*Problem*. A single number is required: how many lines below include the string "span".

*Available data*.
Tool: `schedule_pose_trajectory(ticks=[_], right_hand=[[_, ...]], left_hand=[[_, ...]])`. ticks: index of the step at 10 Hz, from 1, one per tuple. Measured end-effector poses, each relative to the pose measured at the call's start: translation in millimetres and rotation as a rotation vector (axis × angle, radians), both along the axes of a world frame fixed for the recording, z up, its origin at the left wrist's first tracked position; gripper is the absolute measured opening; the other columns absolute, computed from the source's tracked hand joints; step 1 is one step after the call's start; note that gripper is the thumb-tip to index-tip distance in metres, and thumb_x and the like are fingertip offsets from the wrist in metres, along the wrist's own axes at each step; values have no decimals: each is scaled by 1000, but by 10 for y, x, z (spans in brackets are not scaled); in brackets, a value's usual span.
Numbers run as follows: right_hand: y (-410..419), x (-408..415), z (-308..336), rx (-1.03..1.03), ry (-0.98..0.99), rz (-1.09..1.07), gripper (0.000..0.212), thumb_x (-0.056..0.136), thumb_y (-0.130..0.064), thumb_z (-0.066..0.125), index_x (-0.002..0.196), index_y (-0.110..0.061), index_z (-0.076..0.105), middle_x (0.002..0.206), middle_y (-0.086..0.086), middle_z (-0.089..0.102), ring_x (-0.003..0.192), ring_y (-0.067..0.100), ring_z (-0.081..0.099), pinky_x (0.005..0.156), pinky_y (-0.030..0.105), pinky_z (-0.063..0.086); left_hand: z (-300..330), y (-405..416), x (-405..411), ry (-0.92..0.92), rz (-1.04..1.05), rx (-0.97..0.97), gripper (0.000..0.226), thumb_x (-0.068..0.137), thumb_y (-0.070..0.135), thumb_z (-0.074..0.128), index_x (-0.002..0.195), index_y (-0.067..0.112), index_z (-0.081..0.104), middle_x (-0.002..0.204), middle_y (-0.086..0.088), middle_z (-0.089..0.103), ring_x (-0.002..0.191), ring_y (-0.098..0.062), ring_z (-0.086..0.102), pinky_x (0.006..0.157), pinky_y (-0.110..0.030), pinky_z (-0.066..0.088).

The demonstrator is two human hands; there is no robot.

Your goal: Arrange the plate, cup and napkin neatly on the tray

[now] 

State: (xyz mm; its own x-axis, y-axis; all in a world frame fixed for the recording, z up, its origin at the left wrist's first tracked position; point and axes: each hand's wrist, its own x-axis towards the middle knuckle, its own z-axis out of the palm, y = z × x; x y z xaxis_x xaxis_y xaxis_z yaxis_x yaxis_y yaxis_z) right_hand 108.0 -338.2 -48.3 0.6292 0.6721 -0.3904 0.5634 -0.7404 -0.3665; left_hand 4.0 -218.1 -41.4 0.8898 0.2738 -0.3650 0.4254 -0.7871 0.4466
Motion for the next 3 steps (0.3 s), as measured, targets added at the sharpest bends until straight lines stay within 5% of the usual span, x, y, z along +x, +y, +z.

*Exercise result*. 2